=== Provided material ===

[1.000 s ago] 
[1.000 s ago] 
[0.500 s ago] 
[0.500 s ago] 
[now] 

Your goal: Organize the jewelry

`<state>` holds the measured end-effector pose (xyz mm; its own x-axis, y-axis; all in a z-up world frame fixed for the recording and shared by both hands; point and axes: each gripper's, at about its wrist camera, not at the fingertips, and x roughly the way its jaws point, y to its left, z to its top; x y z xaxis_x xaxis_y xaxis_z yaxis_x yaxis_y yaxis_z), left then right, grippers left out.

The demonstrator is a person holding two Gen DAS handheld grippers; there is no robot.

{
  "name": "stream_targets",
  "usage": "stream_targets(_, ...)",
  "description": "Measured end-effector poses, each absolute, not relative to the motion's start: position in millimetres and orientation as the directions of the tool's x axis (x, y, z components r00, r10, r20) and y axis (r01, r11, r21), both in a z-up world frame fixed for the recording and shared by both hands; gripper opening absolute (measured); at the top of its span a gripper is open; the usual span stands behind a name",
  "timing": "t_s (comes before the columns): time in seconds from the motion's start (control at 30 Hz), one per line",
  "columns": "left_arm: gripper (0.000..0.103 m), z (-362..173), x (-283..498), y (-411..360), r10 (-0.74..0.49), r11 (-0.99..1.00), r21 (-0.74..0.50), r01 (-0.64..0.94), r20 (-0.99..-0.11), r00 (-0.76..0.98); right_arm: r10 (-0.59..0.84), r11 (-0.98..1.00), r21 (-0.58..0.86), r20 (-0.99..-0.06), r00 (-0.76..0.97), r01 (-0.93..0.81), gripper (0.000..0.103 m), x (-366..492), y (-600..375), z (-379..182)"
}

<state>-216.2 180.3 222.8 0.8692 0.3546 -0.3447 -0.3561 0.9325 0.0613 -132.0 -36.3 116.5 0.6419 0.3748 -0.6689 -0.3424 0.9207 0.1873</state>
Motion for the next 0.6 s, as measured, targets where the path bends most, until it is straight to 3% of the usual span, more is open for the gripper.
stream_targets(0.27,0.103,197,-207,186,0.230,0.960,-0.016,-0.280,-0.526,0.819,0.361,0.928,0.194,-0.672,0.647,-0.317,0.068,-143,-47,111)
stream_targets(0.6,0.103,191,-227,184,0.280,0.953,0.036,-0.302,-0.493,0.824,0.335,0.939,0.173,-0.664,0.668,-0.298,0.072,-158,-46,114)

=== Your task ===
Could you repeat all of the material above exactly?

=== The completed task ===
[1.000 s ago] 
[1.000 s ago] 
[0.500 s ago] 
[0.500 s ago] 
[now] 

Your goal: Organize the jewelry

`<state>` holds the measured end-effector pose (xyz mm; its own x-axis, y-axis; all in a z-up world frame fixed for the recording and shared by both hands; point and axes: each gripper's, at about its wrist camera, not at the fingertips, and x roughly the way its jaws point, y to its left, z to its top; x y z xaxis_x xaxis_y xaxis_z yaxis_x yaxis_y yaxis_z), left then right, grippers left out.

The demonstrator is a person holding two Gen DAS handheld grippers; there is no robot.

{
  "name": "stream_targets",
  "usage": "stream_targets(_, ...)",
  "description": "Measured end-effector poses, each absolute, not relative to the motion's start: position in millimetres and orientation as the directions of the tool's x axis (x, y, z components r00, r10, r20) and y axis (r01, r11, r21), both in a z-up world frame fixed for the recording and shared by both hands; gripper opening absolute (measured); at the top of its span a gripper is open; the usual span stands behind a name",
  "timing": "t_s (comes before the columns): time in seconds from the motion's start (control at 30 Hz), one per line",
  "columns": "left_arm: gripper (0.000..0.103 m), z (-362..173), x (-283..498), y (-411..360), r10 (-0.74..0.49), r11 (-0.99..1.00), r21 (-0.74..0.50), r01 (-0.64..0.94), r20 (-0.99..-0.11), r00 (-0.76..0.98); right_arm: r10 (-0.59..0.84), r11 (-0.98..1.00), r21 (-0.58..0.86), r20 (-0.99..-0.06), r00 (-0.76..0.97), r01 (-0.93..0.81), gripper (0.000..0.103 m), x (-366..492), y (-600..375), z (-379..182)"
}

<state>-216.2 180.3 222.8 0.8692 0.3546 -0.3447 -0.3561 0.9325 0.0613 -132.0 -36.3 116.5 0.6419 0.3748 -0.6689 -0.3424 0.9207 0.1873</state>
Motion for the next 0.6 s, as measured, targets where the path bends most, until it is straight to 3% of the usual span, more is open for the gripper.
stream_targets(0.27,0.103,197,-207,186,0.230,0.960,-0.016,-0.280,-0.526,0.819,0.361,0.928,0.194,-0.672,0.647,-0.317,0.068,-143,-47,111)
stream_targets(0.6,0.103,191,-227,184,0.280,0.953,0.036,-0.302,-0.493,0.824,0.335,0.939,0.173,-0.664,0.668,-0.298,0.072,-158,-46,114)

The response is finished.